Can not figure out the difference between
rlig and
liga.
I have tried to understand this by myself, but could not find the real difference.
Oh! I have noticed that on 'rlig' definition you will find the phrase 'required ligature', but both rlig & liga have the same purpuse:
Replaces a sequence of glyphs with a single glyph which is preferred for typographic purposes
And both have the same UI suggestion:
This feature should be active by default
Sorry for asking something that might be very simple for exports around here, but as a program designer that want to understand [at first] those features that should be active by default, i've found all this Microsoft documentation a bit confusing.
Thanks.
Comments
1. On by default and cannot be turned off (required features)
2. On by default by can be turned off (standard features)
3. Off by default but can be turned on (discretionary features)
'rlig' is required ligatures (1st state).
'liga' is standard ligatures (2nd state).
'dlig' is discretionary ligatures (3rd state).
The 'rlig' feature was defined initially for use with Arabic script, where there are some combinations of letters that always take a special form that it should not be possible to turn off, while other combinations can take different forms in some fonts, and so would be treated as standard or discretionary.
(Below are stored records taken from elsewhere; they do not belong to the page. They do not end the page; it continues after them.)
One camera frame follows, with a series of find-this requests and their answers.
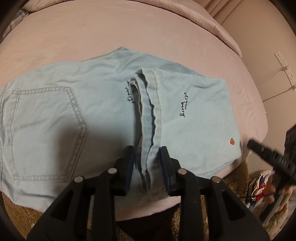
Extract light blue strawberry pants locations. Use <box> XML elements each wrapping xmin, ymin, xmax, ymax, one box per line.
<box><xmin>1</xmin><ymin>47</ymin><xmax>242</xmax><ymax>211</ymax></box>

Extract person right hand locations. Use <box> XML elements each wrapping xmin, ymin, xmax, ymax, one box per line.
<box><xmin>263</xmin><ymin>174</ymin><xmax>293</xmax><ymax>213</ymax></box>

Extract red white blue shoe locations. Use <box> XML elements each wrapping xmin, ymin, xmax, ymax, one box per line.
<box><xmin>250</xmin><ymin>170</ymin><xmax>272</xmax><ymax>202</ymax></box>

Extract pink folded quilt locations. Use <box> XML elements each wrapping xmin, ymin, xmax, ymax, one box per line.
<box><xmin>21</xmin><ymin>0</ymin><xmax>243</xmax><ymax>58</ymax></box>

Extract pink curtain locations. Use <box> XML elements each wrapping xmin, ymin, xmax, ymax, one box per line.
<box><xmin>204</xmin><ymin>0</ymin><xmax>241</xmax><ymax>24</ymax></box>

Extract pink bed sheet mattress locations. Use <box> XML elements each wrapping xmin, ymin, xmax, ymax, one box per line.
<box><xmin>1</xmin><ymin>1</ymin><xmax>268</xmax><ymax>220</ymax></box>

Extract plaid pillow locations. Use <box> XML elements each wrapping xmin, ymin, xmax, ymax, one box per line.
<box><xmin>1</xmin><ymin>9</ymin><xmax>30</xmax><ymax>42</ymax></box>

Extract white wall power strip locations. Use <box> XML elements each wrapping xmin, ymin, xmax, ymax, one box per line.
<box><xmin>274</xmin><ymin>51</ymin><xmax>296</xmax><ymax>91</ymax></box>

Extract white power cable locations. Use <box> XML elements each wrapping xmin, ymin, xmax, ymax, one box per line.
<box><xmin>262</xmin><ymin>66</ymin><xmax>296</xmax><ymax>103</ymax></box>

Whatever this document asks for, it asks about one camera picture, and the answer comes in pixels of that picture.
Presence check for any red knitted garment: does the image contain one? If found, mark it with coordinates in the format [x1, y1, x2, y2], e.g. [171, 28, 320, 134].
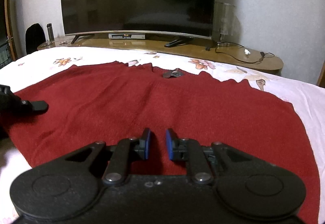
[1, 62, 320, 223]

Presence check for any dark wooden wardrobe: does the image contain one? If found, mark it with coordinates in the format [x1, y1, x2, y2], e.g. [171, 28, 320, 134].
[1, 0, 18, 69]

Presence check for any black chair back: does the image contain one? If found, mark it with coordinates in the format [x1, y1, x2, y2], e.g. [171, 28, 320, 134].
[25, 23, 46, 55]

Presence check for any dark metal bottle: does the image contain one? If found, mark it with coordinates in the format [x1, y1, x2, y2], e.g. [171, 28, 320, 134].
[47, 23, 54, 42]

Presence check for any grey set-top box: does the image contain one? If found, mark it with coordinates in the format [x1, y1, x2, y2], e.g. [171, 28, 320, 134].
[108, 33, 145, 40]

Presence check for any wooden TV console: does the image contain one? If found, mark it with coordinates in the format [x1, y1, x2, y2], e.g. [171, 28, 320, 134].
[37, 34, 284, 74]

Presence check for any clear glass cylinder vase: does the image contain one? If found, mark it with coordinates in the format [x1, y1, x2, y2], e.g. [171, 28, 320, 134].
[213, 2, 235, 44]

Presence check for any white floral bed sheet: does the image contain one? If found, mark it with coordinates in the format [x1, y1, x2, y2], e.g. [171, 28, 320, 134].
[1, 46, 324, 223]

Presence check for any black power cable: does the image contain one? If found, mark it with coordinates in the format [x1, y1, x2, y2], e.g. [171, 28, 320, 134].
[205, 41, 275, 65]
[The model is not as consistently applied as one might hope. So, for instance, some kinds of features have only 1st and 2nd state options, and no 3rd state, e.g. 'rclt' and 'calt'.]
Am I wrong feeling that the Microsoft documentation is complicated and not unified, or it is just because of my poor English abilities?
*We reviewed and revised a small number of feature definitions a couple of years ago, and I think this approach could serve as a model for review of the whole registry. We examined how the 'init', 'medi', 'fina' and 'isol' features are actually implemented in shaping engines, contra how they were previously described in the registry — which bore basically no relationship at all to the implementation —, and then re-defined the features in a way that explicitly linked them to the relevant Unicode shaping standard.
In other words, I’ve put pseudo-random coding into the rlig feature, so that it is always non-turn-offable.
So that is one difference between liga and rlig, in Adobe (at least) applications, in which typographers are prohibited from having ligatures such as f_i appear in the middle of a tracked-out (letter spaced) word. But this behaviour may occur in rlig, should it be required by the type designer.